Compulsive Gambling Leaders Impact Trust
e-Document
Compulsive Gambling Leaders Impact Trust
Copies
0 Total copies, 0 Copies are in, 0 Copies are out.
The opening of both the Resort World Sentosa (RWS) and Marina Bays Sand (MBS) integrated resorts in 2010 generated an additional revenue of 1.7 billion Singapore dollars and acts as the catalyst to boost the nation's tourism industry (Chan, 2010). While Singapore benefited economically from the opening of the integrated resorts, a 60% increase in problem gambling related cases reported between 2012 and 2014 than that between 2009 and 2011 evidently highlighted the associated negative social costs (Siau, 2015). Regardless of the social status and educational background of the addicted gamblers, the financial hardship, strained family ties, and poor work performance can adversely affect their life and send them spiraling downward to abyss.
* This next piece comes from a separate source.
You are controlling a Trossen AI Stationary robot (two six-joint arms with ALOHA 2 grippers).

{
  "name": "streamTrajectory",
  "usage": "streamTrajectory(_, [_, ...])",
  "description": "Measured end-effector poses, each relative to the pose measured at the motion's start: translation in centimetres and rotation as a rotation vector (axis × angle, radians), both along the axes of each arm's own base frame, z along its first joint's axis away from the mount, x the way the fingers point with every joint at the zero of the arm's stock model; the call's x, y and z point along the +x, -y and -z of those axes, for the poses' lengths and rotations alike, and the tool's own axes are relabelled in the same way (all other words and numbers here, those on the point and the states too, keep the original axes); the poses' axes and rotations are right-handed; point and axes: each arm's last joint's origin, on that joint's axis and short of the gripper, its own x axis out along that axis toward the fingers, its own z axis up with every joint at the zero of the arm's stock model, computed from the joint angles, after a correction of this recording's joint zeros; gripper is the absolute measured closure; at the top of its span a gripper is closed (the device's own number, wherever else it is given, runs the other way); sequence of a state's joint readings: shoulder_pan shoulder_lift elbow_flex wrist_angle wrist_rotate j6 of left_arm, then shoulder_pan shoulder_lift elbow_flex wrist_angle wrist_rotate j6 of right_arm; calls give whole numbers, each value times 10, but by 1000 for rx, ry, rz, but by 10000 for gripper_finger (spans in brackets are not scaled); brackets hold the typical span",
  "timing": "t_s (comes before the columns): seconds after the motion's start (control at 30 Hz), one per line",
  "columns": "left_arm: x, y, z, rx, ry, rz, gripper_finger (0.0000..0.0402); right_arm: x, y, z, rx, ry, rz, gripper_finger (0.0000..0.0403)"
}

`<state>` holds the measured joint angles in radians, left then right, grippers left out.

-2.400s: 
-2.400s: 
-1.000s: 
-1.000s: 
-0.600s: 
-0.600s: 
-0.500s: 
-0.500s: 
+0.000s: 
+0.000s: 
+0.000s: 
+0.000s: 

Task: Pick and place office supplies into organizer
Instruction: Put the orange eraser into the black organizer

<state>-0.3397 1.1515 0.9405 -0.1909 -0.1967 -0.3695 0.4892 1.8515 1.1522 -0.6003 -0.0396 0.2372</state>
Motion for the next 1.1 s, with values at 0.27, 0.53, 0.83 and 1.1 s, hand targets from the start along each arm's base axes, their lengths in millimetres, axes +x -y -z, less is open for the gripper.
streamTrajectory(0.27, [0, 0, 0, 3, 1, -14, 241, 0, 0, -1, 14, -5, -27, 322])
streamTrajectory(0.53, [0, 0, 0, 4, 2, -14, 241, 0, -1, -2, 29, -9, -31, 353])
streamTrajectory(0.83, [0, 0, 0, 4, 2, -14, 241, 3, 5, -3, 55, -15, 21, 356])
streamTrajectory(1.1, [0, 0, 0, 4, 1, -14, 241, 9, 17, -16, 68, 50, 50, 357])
Similarly, soldiers and leaders are not immune to gambling addiction and may potentially fall into this trap. An unethical behavior occurs when leaders resort to leverage on their positional power to borrow money from subordinates to feed their gambling habits. Other than violating the military's core values, losing trust from their subordinate soldiers become the second and third order effect from that leader's action. It is therefore important to examine the physical environment, social and psychological factors that lead to compulsive gambling and the detrimental consequences when soldier loses their trust in the profession, and through the analysis of the problem using the ethical lenses, derives a feasible recommendation to reduce this unethical behavior. This paper aims to identify the possible causes that contribute to compulsive gambling behavior, highlight how this unethical behavior could potentially undermine soldier's trust in the profession, and utilizing the ethical lens to derive suitable recommendations to reduce this unethical behavior in the organization.